Your objective:
For every line in the material below that holds "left", report the line.

Data extract:
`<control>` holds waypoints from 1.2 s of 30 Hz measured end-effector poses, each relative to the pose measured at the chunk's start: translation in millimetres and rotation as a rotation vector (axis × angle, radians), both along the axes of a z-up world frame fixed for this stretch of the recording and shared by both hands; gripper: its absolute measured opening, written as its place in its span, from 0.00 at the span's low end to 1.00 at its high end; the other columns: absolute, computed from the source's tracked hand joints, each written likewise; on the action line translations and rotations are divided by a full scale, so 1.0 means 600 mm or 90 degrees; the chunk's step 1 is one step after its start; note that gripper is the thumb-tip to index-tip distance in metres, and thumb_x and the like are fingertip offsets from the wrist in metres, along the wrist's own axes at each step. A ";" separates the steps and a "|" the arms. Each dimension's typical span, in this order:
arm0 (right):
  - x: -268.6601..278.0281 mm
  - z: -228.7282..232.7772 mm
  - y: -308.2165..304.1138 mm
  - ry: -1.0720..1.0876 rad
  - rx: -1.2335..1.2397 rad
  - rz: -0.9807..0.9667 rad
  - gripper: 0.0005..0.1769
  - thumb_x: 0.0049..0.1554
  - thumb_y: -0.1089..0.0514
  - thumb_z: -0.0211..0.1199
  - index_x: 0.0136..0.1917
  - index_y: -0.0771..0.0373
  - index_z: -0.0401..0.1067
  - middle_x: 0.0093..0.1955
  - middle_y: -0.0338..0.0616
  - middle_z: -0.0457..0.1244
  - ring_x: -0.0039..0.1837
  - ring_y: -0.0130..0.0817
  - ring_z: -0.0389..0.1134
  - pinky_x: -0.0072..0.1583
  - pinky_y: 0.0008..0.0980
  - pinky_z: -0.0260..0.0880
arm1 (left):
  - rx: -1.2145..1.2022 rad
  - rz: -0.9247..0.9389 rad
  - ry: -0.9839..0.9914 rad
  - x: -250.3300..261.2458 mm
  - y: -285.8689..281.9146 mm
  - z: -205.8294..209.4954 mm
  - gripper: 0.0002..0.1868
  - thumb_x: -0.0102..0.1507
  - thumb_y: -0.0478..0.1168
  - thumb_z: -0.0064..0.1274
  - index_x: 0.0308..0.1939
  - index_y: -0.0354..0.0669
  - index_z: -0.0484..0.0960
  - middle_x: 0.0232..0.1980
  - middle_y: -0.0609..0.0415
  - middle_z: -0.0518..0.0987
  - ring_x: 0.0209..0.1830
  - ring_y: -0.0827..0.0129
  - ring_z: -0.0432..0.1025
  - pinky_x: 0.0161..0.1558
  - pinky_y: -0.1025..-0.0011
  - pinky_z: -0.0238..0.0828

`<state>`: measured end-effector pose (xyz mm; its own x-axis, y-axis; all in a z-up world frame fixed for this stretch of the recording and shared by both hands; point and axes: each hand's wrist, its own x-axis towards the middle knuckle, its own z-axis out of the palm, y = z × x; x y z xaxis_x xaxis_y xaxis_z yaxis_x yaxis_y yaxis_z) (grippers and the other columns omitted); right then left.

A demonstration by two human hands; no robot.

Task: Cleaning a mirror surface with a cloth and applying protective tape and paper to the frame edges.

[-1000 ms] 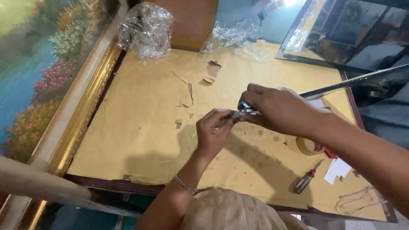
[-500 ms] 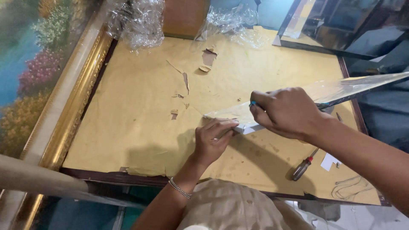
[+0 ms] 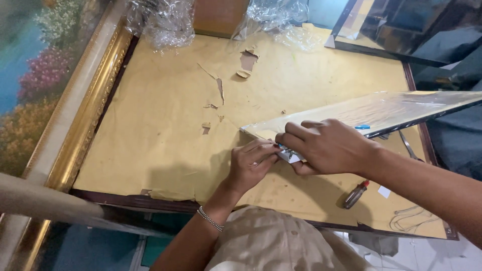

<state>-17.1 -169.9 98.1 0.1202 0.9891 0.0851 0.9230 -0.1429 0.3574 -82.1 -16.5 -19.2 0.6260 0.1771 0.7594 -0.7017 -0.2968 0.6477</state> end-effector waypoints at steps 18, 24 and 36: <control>0.011 0.006 0.009 0.012 0.055 -0.015 0.23 0.47 0.33 0.42 0.42 0.52 0.60 0.36 0.33 0.54 0.34 0.32 0.62 0.30 0.30 0.65 | -0.078 0.004 0.013 0.013 -0.002 0.000 0.14 0.48 0.29 0.58 0.30 0.42 0.67 0.31 0.53 0.78 0.30 0.65 0.75 0.32 0.75 0.71; 0.034 0.037 -0.033 0.183 0.275 -0.324 0.33 0.47 0.40 0.51 0.62 0.55 0.56 0.43 0.40 0.62 0.43 0.41 0.68 0.41 0.41 0.68 | 0.025 0.064 -0.026 0.026 0.006 0.023 0.12 0.51 0.30 0.55 0.37 0.47 0.78 0.37 0.59 0.76 0.38 0.64 0.74 0.38 0.70 0.73; 0.056 -0.119 -0.216 0.285 0.412 -0.951 0.20 0.56 0.48 0.51 0.61 0.53 0.59 0.49 0.54 0.63 0.55 0.57 0.61 0.54 0.55 0.61 | -0.240 -0.033 0.122 0.183 0.056 0.016 0.11 0.63 0.37 0.38 0.49 0.41 0.62 0.46 0.54 0.62 0.49 0.71 0.56 0.51 0.70 0.59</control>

Task answer:
arm1 (left):
`<state>`: measured end-effector pose (xyz mm; its own x-axis, y-axis; all in a z-up world frame fixed for this stretch of the recording and shared by both hands; point and axes: each hand's wrist, its own x-axis towards the middle knuckle, its own z-axis out of the palm, y = z × x; x y z xaxis_x xaxis_y xaxis_z yaxis_x yaxis_y yaxis_z) (grippers and the other columns omitted); right then left.

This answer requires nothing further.